◆ Exercise brief ◆
Within the material below, count how many lines contain "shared". Answer with only that number.

◆ Data shown ◆

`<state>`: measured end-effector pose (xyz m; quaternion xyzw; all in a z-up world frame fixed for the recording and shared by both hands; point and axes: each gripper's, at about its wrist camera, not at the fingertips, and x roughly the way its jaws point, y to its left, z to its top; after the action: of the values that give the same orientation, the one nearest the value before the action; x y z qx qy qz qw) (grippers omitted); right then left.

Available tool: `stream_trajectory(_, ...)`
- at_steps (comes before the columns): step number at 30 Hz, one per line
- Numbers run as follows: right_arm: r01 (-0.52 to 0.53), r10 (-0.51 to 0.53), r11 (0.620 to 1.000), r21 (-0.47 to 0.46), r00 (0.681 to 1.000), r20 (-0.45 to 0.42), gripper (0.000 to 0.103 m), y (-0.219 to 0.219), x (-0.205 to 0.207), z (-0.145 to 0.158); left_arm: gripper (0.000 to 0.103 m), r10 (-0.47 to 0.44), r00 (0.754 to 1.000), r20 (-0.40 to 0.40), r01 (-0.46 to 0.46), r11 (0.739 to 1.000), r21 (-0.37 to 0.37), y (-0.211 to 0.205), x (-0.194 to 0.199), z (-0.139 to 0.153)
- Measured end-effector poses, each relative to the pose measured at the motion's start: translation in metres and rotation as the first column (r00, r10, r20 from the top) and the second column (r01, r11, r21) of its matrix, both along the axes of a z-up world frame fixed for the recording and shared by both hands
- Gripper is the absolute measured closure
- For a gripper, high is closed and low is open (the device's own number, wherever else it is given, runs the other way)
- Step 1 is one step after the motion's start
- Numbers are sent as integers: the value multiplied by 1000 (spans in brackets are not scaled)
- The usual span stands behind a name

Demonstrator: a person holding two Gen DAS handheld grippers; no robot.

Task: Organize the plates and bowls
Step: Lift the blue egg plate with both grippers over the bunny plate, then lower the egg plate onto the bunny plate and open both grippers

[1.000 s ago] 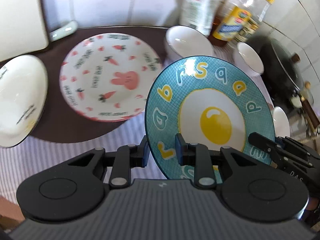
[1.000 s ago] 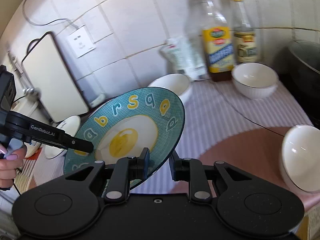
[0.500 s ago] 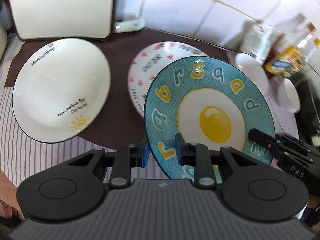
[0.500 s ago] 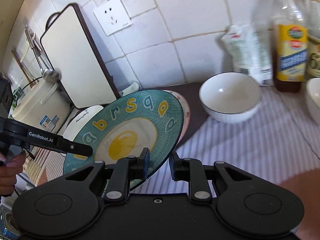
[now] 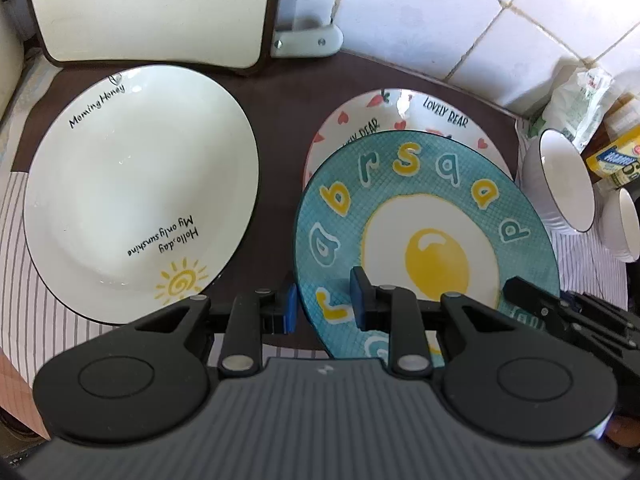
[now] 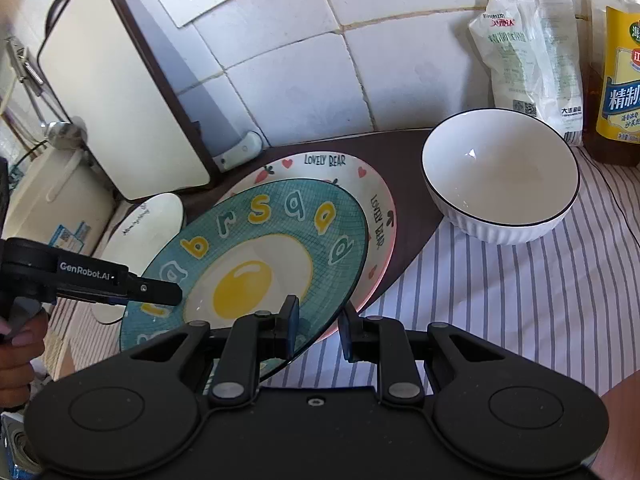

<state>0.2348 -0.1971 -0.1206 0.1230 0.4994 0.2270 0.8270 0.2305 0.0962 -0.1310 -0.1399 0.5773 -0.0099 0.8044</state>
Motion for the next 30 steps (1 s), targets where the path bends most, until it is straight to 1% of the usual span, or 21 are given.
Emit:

◆ Output ◆
2